近年、スマホやタブレットを使った教育が話題になっている。文部科学省は2020年度までに、すべての小中学校の子どもたちにデジタル教科書の配布を目標に掲げており、電子黒板、実物投影機(プロジェクターやテレビにつなぎ、教科書や資料を拡大して映し出す装置)、PCの設置などを推進、学習スタイルを大きく変える方針だ。その背景もあってか、企業や自治体では、様々な施策を実施している。そこで子ども用スマホ&タブレット教育の最近の事例を調べてみた。

〈企業の取り組み〉
大手教育事業会社を始め、今まで教育事業に携わっていなかった大手企業も参入。学習アプリの提供が中心だが、規模拡大のためにタブレットを配布する試みも行われている。

●学研
昨年11月にトイザらスと共同で小学生向け学習端末「マナボード」を発売。学研教室でのプリント学習に加えたプラスαの学習アイテムで、動画解説や自動採点など充実した学習支援機能が付いている。定期的に国語、数学、英語の学習コンテンツが有料配信される仕組みだ。

●小学館
昨年4月から、進学教室「浜学園」と共同で小学生会員を対象とした動画配信学習サービス「テレビドラゼミ」を提供。浜学園の講師が小学館の通信添削「ドラゼミ」に沿って講義する動画を視聴できるというもの。テレビだけでなく、PC、タブレットでも表示可能。

●DeNA
今年3月から小学1年生を対象に、「国語」、「算数」、「英語」が学べる通信教育アプリ「アプリゼミ」を提供している。自分のタブレットやスマホに専用アプリをダウンロードして使う仕組みで、今後対象学年を拡大していくという。

●ベネッセコーポレーション
今年4月から幼児向け通信講座「こどもちゃれんじ」の会員向けにオリジナルタブレット端末を発売。同時に、小学生対象のタブレット向け教育サービス「チャレンジタッチ」を始めた。チャレンジタッチ」は主にタッチペンを使った学習で、国語、算数、理科、社会、英語を専用タブレットで学べるというものだ。また、中学生向けの「中一講座」「中二講座」では、年間受講で申し込んだ人に、オリジナルタブレットを無償で提供している。

〈学校・自治体の取り組み〉
文部科学省の推進策もあり、生徒一人ひとりにタブレットを配布・貸与する地方自治体が続々と登場。また、個別の学校単位でも積極的にタブレットを取り入れるところもあり、「反転授業」と呼ばれる授業形態も導入されている。

●東京都多摩市
多摩市立愛和小学校では、昨年10月から全校生徒に1人1台iPadを貸与。iPadにインストールされたアプリの活用やWi-Fiを利用して大型モニターを介した授業を行っている。また、生徒が授業の動画ファイルが入ったiPadを持ち帰り自宅で予習、わからなかった点を学校で教えながら応用問題を解く「反転授業」も実施している。

●佐賀県
生徒の学力向上を図るためとして、県は今年4月に県内公立高校へ入学する新入生にタブレットの購入を義務付けた。また、同県武雄市では、今年同4月から市内小学校の全生徒にタブレットを用意、2015年春には市内中学校の全生徒にタブレット導入を決定。「反転授業」などを進めていく方針だ。

●大阪府
大阪市では2015年には全市の小中学校でタブレットなどを使った授業の実施を目指すと発表。また、茨木市では、今年8月に「子ども生活展2014」を開催し、市内の小学4年生から6年生とその保護者を対象にしたイベント「~さわって学ぼう!タブレット~」の実施を予定している。子どもたちに実際にタブレットで遊びながら操作を学んでもらうという内容だ。

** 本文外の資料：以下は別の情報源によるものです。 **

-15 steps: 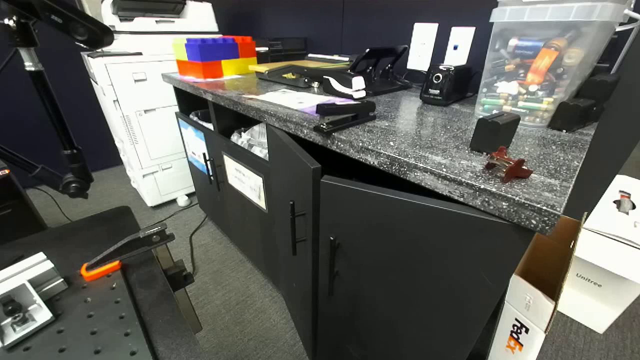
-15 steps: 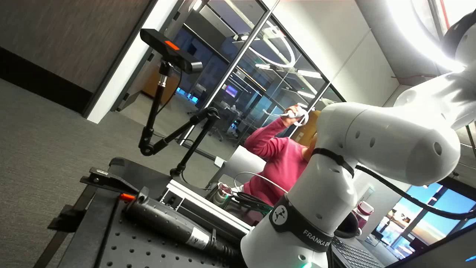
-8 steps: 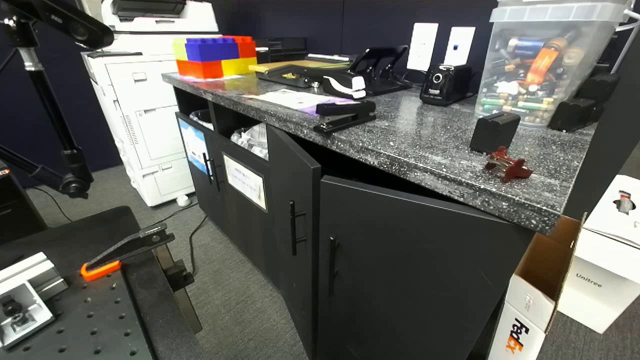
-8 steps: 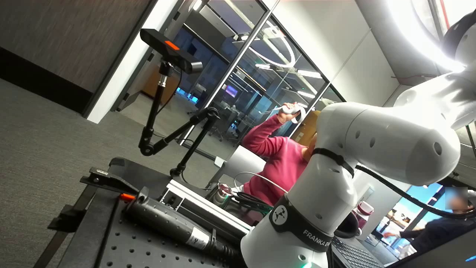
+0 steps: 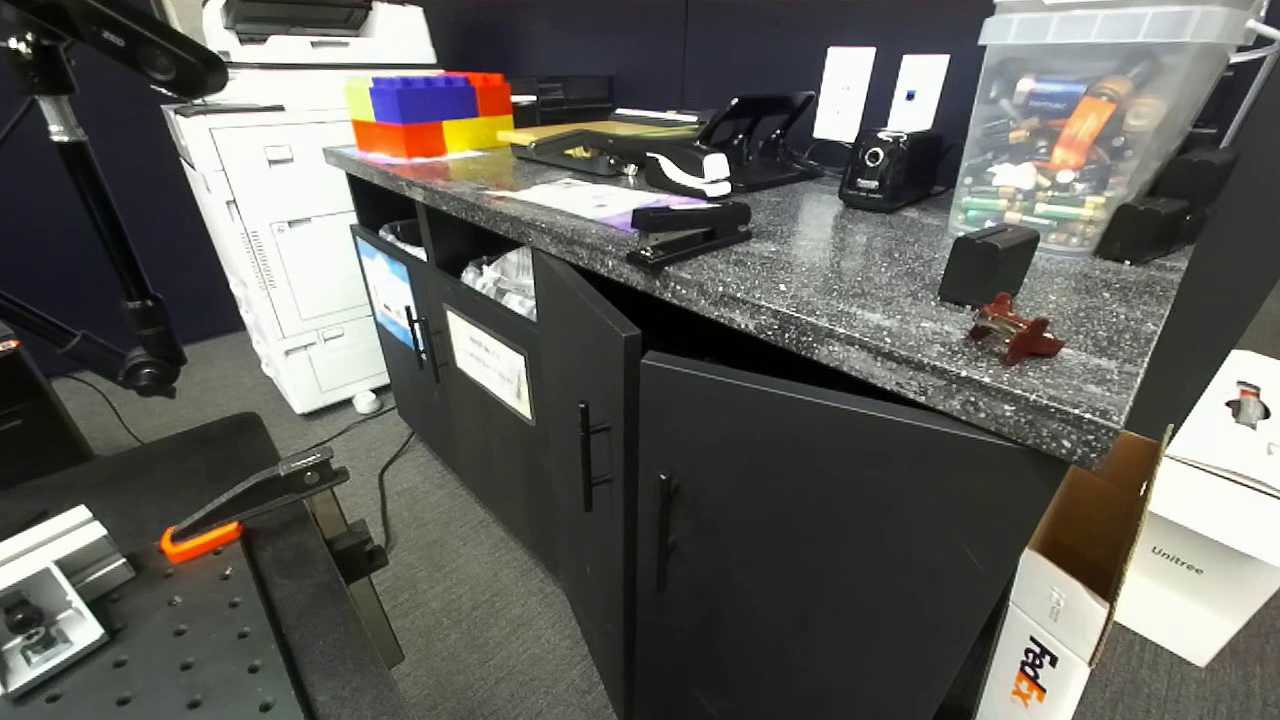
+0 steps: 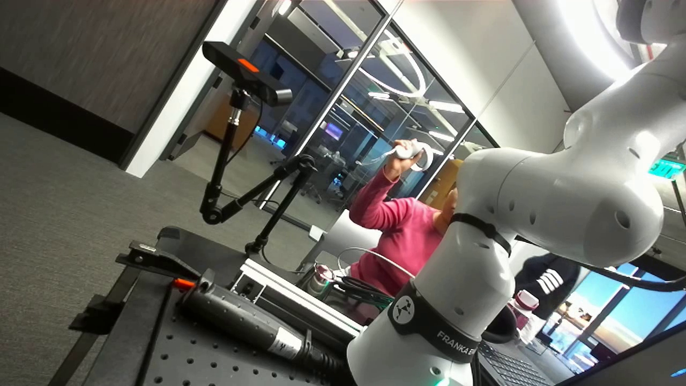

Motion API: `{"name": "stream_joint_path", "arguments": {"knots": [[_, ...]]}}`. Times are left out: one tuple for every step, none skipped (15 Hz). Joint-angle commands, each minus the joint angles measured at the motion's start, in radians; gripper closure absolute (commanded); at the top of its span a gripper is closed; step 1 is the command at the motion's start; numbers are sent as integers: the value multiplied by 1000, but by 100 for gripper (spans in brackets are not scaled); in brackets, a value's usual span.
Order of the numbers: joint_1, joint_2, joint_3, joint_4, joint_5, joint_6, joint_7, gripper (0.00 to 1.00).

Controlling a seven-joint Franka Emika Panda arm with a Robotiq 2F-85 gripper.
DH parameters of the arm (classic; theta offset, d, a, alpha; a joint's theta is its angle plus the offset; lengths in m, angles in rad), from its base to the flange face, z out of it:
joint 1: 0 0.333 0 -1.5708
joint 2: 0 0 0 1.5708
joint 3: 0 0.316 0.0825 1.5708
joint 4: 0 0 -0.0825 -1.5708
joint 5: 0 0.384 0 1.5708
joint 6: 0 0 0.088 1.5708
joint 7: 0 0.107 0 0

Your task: Move the spatula to the right

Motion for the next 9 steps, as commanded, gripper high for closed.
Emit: {"name": "stream_joint_path", "arguments": {"knots": [[23,264,-49,162,24,106,-18,0],[32,333,-61,199,41,139,-23,0],[42,403,-71,240,46,164,-25,0],[54,471,-80,284,64,192,-29,0],[67,538,-88,336,74,203,-32,0],[84,604,-95,391,84,215,-32,0],[99,666,-101,448,108,230,-38,0],[116,725,-106,510,126,227,-48,0],[132,778,-106,565,150,217,-60,0]]}}
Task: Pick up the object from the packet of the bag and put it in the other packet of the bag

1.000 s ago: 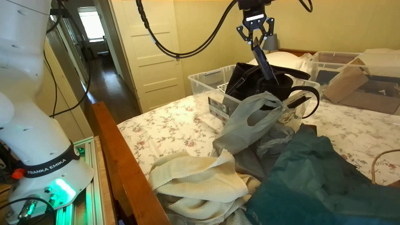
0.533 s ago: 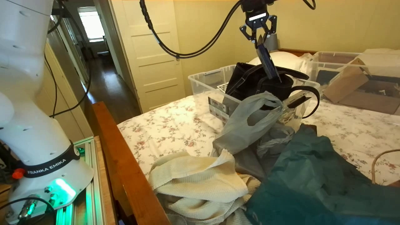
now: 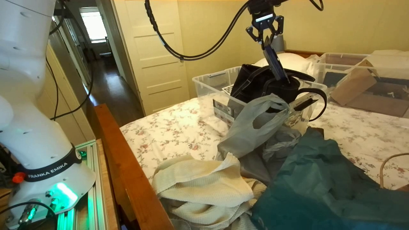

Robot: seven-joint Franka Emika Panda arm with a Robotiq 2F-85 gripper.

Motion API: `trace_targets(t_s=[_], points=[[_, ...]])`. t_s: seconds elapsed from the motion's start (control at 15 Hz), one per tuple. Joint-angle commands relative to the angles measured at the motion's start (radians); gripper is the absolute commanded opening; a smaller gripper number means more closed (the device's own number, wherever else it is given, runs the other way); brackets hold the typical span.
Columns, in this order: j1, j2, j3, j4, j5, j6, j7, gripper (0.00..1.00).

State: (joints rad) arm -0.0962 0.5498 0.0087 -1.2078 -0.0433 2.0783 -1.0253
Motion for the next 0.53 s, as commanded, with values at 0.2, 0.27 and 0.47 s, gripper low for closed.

こうした教育現場にスマホやタブレットを活用する取り組みは、日本に限らない。たとえば、フランスは2011年にデジタル教科書に完全移行し、韓国は2013年度に、すべての小中学生にタブレット導入を目指していたという。世界中の子どもたちが、紙の教科書ではなく、スマホやタブレットで勉強する姿を見るのも、そう遠い先のことではなさそうだ。